The lines to extract run from the first line of the material below to the line containing "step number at", both included; leave the pictures behind.
= Beginning of Section =
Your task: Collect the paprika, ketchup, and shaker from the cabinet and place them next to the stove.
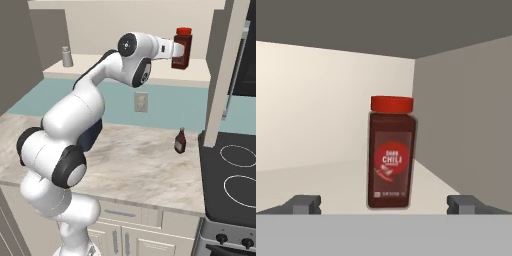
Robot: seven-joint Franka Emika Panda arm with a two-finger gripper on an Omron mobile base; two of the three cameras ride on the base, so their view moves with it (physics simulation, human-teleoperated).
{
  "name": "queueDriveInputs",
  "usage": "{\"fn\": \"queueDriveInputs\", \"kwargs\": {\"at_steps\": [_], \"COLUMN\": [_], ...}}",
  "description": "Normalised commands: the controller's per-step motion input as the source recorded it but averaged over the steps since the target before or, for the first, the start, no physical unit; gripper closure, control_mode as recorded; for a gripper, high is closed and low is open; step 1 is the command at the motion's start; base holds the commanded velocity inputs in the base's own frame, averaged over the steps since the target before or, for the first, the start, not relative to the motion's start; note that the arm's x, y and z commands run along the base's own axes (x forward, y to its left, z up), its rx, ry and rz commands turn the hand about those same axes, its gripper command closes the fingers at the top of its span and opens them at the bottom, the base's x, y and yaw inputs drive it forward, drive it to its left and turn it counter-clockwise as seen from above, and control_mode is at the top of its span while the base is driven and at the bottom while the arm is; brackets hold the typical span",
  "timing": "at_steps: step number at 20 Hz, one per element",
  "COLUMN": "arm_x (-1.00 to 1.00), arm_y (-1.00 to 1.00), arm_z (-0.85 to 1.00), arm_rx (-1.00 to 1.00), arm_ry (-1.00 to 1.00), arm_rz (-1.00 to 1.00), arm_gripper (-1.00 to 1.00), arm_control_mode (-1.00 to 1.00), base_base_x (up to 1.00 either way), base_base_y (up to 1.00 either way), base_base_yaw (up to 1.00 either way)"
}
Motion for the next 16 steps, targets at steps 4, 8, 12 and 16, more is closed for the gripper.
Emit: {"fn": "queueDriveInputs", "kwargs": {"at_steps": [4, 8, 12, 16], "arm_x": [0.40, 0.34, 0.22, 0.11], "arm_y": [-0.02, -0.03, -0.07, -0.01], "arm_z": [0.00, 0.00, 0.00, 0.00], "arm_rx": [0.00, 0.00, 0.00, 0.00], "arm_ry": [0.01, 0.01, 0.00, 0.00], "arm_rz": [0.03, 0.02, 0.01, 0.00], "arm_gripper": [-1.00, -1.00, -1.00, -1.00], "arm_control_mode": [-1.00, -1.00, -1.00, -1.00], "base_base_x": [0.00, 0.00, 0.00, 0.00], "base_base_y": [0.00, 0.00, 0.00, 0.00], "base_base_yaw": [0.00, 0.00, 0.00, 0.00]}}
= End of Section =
> **ANSWER SECTION**
Your task: Collect the paprika, ketchup, and shaker from the cabinet and place them next to the stove.
Robot: seven-joint Franka Emika Panda arm with a two-finger gripper on an Omron mobile base; two of the three cameras ride on the base, so their view moves with it (physics simulation, human-teleoperated).
{
  "name": "queueDriveInputs",
  "usage": "{\"fn\": \"queueDriveInputs\", \"kwargs\": {\"at_steps\": [_], \"COLUMN\": [_], ...}}",
  "description": "Normalised commands: the controller's per-step motion input as the source recorded it but averaged over the steps since the target before or, for the first, the start, no physical unit; gripper closure, control_mode as recorded; for a gripper, high is closed and low is open; step 1 is the command at the motion's start; base holds the commanded velocity inputs in the base's own frame, averaged over the steps since the target before or, for the first, the start, not relative to the motion's start; note that the arm's x, y and z commands run along the base's own axes (x forward, y to its left, z up), its rx, ry and rz commands turn the hand about those same axes, its gripper command closes the fingers at the top of its span and opens them at the bottom, the base's x, y and yaw inputs drive it forward, drive it to its left and turn it counter-clockwise as seen from above, and control_mode is at the top of its span while the base is driven and at the bottom while the arm is; brackets hold the typical span",
  "timing": "at_steps: step number at 20 Hz, one per element",

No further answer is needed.